Canimmm Cooocammm.....



Chicago'ya ilk geldiğimiz zamanlar.

Bir fundraising gecesine davet edildik.

Four Seasons Hotel'de, muhteşem bir gece.

Insanlar çok şık,  masalar çok zarif.

Rüya gibi bir gece...

Bizi davet eden doktorumuz şehir dışında olduğu için onun yakışıklı 10 yaşındaki oğlu ve eşi ile bir masaya yerlestirildik.

Masada çok hoş ciftler oturuyor. Doktorlar  ve eşleri olmalı onlarda. Merhabalaşıyoruz ama çok fazla konusamiyoruz. Müzik, yemek servisi, bizi daha çok kendi aramızda sohbete itiyor.
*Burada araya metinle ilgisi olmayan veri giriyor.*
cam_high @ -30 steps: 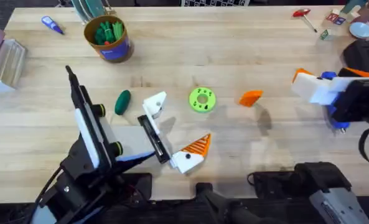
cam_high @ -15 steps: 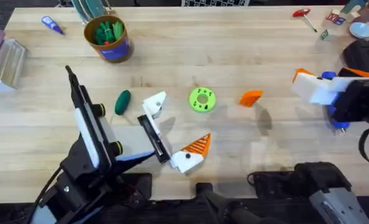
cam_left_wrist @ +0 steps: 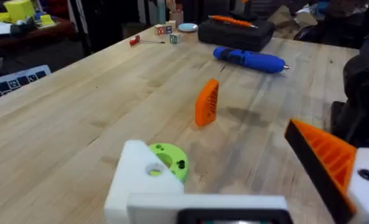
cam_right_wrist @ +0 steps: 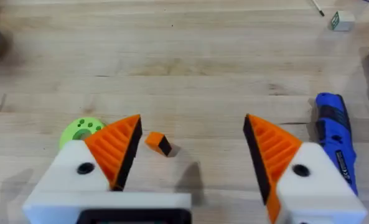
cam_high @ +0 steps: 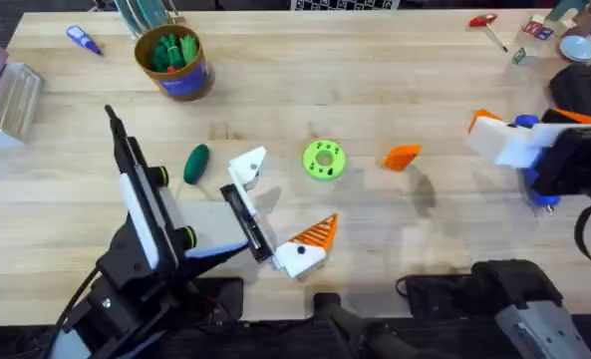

Nasıl mutluyum anlatamam size. Şıklığın, zerafetin, hoşluğun mum ışığında romantizmini yaşıyoruz.

Birazdan müthiş bir orkestra da sahne alıyor. O kadar mutluyum ki, Fatih de beni kırmiyor dansa kalkiyoruz,  yanimizdaki doktor aile ile de sohbet edemedik ama olsun birbirimize gulumsuyoruz.

Müzik coşuyor birazdan, biz yerimize oturuyoruz. Yaşları oldukça ilerlemişler de dahil Chicago'nun çok varlıklı çiftleri,  zerafet icinde Latin Dansları yapiyor.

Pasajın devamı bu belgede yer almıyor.